In the last two decades, more researchers examined the performance and applications of solar-assisted HP (SAHP) and GSHP systems. These technologies may be used to generate the solar-assisted GSHP (SAGSHP) hybrid system ^[45][91]. Yuehong et al. ^[46][92] performed experiments on a SAGSHP system in which the heating mode alternates between an HP powered by solar energy and a vertical GCHP. Ozgener and Hepbasli ^[47][93] experimentally evaluated the efficiency of a SAGSHP greenhouse heating system with a vertical GHE. Zongwei et al. ^[48][94] also examined a SAGSHP heating system with latent heat TES. They asserted that the latent heat TES might enhance the solar fraction of the system, increasing the COP_sys.

Recent research ^[49][50][95,96] addresses integrating TES technology into the distribution network to decrease the required peak capacity, enhance renewable penetration, or improve efficiency.

3. Hydraulic Energy

As the oldest kind of RES utilised by humans, hydraulic energy can be found in potential energy (water-free fall) and kinetic energy (water flow). During this century, the global need for electricity will increase dramatically due to population growth and improving living standards in developing nations.

Currently, when fossil fuel prices and environmental protection costs continue to rise, micro-hydropower plants are now winning the competition to provide electricity to isolated localities and objectives.

In recent years, the recovery of excessive hydraulic energy from DH networks, especially urban water networks using micro-hydropower technology, has been considered ^{[51][52][53][54][55][56][57]}[97,98,99,100,101,102,103].

The network hydraulic regime is determined by water discharge, pressure, and the components’ hydraulic characteristics. Expanding a DHS involves increased water pressure at the heat source node, often necessitating pressure reductions at network nodes or main pipes. Traditionally, the only way to reduce pressure is to use pressure-reducing valves (PRVs), which release excess energy. This situation creates a possibility to recover energy, identified by analysing piezometric graphs, using micro-hydropower technology with pumps operating as a turbine (PATs). The electricity thus produced supplies the electricity grid. Piezometric graphs show the distribution of water pressure in the network for heat sources, pipes, and nodes, considering the geodetic profile and the network route.

PATs are micro-hydro turbines mounted in the urban water supply or heating systems in places where pressure adjustment is advantageous or necessary. PRVs and PATs are similarly exploited to maintain downstream pressure. Generally, a PRV is mounted in parallel with a PAT to bypass surplus discharges the turbine capacity and support the system’s operation during turbine maintenance ^[58][104]. Typical locations of PATs are directly downstream of DH substations or on the main pipe (Figure 710). The optimal locations of the PATs can be determined using optimisation models ^[54][100].

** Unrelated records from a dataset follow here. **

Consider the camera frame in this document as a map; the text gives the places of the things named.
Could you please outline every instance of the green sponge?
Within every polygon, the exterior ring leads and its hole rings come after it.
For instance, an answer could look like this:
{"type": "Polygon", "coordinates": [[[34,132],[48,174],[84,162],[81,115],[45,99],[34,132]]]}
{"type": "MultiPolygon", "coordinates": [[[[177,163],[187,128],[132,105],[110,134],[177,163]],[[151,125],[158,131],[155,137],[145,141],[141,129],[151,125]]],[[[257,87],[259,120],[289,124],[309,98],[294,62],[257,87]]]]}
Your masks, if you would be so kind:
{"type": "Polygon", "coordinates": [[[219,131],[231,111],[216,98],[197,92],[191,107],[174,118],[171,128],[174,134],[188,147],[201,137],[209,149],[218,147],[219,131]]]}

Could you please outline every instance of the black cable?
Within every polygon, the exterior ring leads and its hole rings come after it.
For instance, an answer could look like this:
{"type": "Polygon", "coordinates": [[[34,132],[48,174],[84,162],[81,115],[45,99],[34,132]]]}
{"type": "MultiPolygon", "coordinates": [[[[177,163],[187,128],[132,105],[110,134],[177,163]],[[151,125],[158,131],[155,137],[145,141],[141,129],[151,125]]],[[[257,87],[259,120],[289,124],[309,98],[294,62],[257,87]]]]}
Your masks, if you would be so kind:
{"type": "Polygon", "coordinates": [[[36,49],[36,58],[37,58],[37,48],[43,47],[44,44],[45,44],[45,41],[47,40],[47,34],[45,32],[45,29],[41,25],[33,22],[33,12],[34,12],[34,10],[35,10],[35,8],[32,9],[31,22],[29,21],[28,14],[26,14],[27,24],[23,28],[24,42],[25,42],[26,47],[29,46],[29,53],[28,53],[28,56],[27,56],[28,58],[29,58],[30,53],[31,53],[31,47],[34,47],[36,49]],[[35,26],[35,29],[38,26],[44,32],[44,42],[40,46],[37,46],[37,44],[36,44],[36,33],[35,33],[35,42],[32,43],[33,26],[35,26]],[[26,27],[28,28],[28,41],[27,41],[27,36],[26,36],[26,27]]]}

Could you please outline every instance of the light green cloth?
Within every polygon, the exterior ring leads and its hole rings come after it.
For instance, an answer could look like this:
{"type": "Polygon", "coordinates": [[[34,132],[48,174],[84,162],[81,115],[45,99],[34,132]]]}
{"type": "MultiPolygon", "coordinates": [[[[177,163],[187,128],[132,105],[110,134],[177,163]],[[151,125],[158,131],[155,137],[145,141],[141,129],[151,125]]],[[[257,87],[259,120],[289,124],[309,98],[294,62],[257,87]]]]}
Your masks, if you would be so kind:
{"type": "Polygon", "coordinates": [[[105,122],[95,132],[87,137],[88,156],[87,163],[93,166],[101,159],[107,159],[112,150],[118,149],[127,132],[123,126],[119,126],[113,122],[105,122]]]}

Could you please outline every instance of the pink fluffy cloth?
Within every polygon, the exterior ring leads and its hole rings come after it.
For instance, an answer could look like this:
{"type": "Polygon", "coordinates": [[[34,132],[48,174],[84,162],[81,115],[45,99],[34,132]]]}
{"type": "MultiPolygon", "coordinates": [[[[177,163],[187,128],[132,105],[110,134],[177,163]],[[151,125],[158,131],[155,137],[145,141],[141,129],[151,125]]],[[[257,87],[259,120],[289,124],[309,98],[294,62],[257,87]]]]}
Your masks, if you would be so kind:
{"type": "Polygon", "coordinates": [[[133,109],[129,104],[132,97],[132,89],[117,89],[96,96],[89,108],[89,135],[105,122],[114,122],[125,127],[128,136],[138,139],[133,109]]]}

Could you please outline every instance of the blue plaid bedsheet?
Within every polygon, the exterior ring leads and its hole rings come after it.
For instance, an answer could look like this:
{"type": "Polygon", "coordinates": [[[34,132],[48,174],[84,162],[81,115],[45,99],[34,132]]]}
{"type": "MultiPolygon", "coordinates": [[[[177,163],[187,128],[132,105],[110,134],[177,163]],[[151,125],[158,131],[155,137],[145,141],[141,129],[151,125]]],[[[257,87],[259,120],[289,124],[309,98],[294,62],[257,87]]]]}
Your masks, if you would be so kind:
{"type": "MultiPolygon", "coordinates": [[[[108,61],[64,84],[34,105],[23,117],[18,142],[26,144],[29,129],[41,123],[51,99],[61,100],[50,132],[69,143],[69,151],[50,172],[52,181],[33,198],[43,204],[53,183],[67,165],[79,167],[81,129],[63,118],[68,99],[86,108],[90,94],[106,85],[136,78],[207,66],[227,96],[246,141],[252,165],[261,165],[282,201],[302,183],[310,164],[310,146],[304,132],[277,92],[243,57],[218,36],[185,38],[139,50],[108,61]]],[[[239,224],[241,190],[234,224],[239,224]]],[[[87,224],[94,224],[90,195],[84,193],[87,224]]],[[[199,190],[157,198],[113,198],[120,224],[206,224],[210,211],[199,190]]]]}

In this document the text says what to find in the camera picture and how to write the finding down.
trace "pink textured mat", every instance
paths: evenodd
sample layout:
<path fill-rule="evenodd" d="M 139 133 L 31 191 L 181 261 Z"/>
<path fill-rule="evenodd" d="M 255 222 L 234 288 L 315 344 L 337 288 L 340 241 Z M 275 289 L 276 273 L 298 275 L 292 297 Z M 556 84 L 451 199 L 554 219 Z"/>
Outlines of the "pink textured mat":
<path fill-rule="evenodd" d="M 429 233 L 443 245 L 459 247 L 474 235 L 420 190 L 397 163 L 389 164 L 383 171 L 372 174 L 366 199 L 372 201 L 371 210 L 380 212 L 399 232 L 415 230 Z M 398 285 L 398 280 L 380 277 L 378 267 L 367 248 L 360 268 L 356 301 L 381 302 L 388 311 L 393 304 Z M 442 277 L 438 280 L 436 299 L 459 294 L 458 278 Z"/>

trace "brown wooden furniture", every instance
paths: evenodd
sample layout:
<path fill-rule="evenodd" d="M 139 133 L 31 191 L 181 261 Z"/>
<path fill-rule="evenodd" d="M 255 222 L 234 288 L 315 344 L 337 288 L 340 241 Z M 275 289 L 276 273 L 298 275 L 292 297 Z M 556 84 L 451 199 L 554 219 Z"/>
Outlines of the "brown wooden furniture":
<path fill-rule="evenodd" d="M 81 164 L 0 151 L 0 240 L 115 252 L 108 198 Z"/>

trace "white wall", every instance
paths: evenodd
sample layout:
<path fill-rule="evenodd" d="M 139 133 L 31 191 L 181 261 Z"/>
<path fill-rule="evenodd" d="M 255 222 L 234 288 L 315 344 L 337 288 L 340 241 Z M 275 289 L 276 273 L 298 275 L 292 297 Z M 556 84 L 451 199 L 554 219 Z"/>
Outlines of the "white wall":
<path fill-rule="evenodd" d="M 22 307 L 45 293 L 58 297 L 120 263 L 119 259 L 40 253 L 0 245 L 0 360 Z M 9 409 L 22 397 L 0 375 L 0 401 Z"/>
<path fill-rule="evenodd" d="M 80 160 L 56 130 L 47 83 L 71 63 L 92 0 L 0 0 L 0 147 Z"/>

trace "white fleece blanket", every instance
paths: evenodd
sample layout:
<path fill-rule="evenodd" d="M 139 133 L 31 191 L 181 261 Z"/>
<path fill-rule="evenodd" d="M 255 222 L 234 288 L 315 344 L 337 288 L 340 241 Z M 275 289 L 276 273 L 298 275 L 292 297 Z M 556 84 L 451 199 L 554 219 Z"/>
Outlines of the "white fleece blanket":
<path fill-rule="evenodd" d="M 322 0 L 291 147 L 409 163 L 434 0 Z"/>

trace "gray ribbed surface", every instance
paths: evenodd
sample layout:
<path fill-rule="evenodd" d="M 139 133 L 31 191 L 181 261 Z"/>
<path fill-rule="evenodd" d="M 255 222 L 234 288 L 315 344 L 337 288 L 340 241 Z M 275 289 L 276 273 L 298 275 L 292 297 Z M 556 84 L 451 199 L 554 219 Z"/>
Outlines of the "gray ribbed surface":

Figure 710. Typical micro hydro-turbine locations in a DHS: HS—heating station; PRV—pressure reducing valve; DHS—district heating substation; EU—end-user; PAT—pump as turbine.

The installation of PATs in DHSs generates electricity, reduces water and heat losses in the system, minimises the impact on the environment, and eliminates the need for geological and hydro-geological studies of the site.